A lot of improvements are expected to expand the capabilities of NIR super-resolution microcopy, whether from nanostructure engineering like, for example, carbon nanotubes and quantum dots or from organic dye and protein developments. We can also envision that multiphoton approaches with NIR emitters become instrumental in this quest.

Probes for Function

Apart from the development of brighter and more photostable biological probes for fluorescence microscopy, we would like to briefly highlight the immense range of opportunities that will be available in bioimaging when efficient probes that are sensitive to their environment will be generated. We foresee that a large variety of physiological parameters will be attainable soon, such as pH, ionic concentrations, calcium, and analytes, but also different fields, such as electric, magnetic, or temperature, for instance. Many are already being developed, and when progress will be made to allow immersing them in a live specimen and imaging them at high resolution therein, the range of application and impact should be colossal.

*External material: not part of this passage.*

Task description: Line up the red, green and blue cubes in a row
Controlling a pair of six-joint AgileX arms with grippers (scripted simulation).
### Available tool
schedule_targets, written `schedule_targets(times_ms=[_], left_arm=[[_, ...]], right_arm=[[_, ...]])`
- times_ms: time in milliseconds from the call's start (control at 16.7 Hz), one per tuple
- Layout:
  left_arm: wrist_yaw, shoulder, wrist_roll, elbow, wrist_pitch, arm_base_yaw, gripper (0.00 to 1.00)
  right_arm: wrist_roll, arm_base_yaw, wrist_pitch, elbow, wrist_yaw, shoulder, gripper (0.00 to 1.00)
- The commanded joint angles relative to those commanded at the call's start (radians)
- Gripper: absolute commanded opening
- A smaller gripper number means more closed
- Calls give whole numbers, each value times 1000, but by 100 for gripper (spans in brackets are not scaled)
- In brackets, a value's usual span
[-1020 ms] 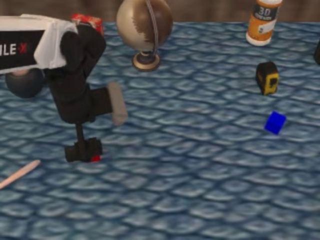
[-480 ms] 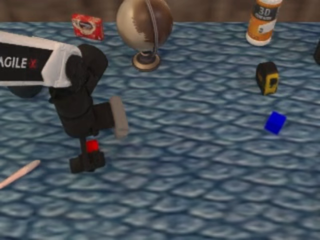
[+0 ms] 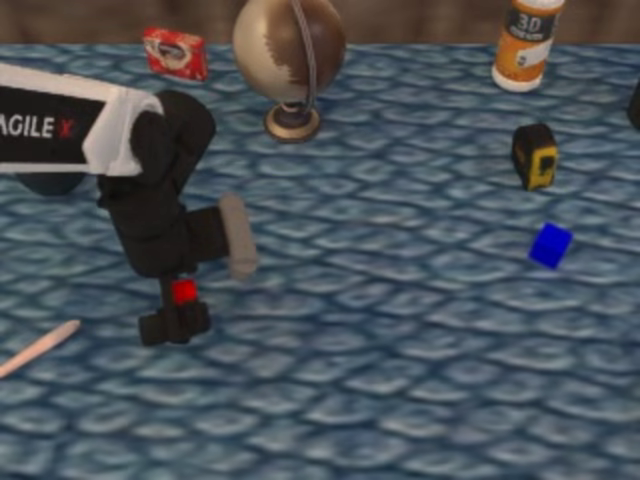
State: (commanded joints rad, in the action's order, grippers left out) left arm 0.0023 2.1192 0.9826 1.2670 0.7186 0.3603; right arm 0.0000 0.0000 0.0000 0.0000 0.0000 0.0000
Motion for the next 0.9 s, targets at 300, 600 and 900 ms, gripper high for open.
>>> schedule_targets(times_ms=[300,600,900], left_arm=[[0,0,0,0,0,0,10],[0,0,0,0,0,0,0],[19,-54,-21,9,49,0,0]], right_arm=[[0,0,0,0,0,0,100],[0,0,0,0,0,0,100],[0,0,0,0,0,0,100]])
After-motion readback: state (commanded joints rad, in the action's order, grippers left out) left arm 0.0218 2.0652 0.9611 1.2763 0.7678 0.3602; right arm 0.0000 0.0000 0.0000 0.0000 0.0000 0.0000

In this expedition, fluorescent SWCNT represent again an archetypical platform owing to their high chemical sensitivity65,66 coupled with NIR imaging capabilities that can be engineered for analyte sensing.67,68 Several groups disseminated on the globe are working in this direction with demonstrations to sense, for example, proteins,69 neurotransmitters,70 arsenic,71 and plant pathogens.72

Another class of nanomaterials provide promising routes namely NV centers in diamonds73,74 as, for example, local temperature or magnetic optical sensors, owing to the presence of permanent spins that can be manipulated by light. Other probe developments with sensing capabilities will include fluorescent protein engineering or organic molecules.

Correlative Imaging

The quest for a unique imaging technique that can solve all problems is a chimera: advantages always come with drawbacks. We consider that multimodal imaging between complementary techniques is a key pathway for a better understanding of biological processes. A very basic example of that is the combination of fluorescence and label-free imaging. Indeed, fluorescence imaging can provide molecular specificity, but it is very challenging to perform long duration imaging without perturbing the sample and with a stable signal/noise ratio. Moreover, complementary staining and spectral multiplexing can be used to detect the cells and see the environment of the molecules interest. On the other hand, label-free imaging has an intrinsic poor specificity, but gives an overview of the whole sample structures. It is a highly stealthy method, to the sample point of view, and it provides stable-in-time signals essential for long duration imaging even at high framerate. Merging these two modalities greatly enhances the information retrieved from the sample. This is just one example of two complementary methods.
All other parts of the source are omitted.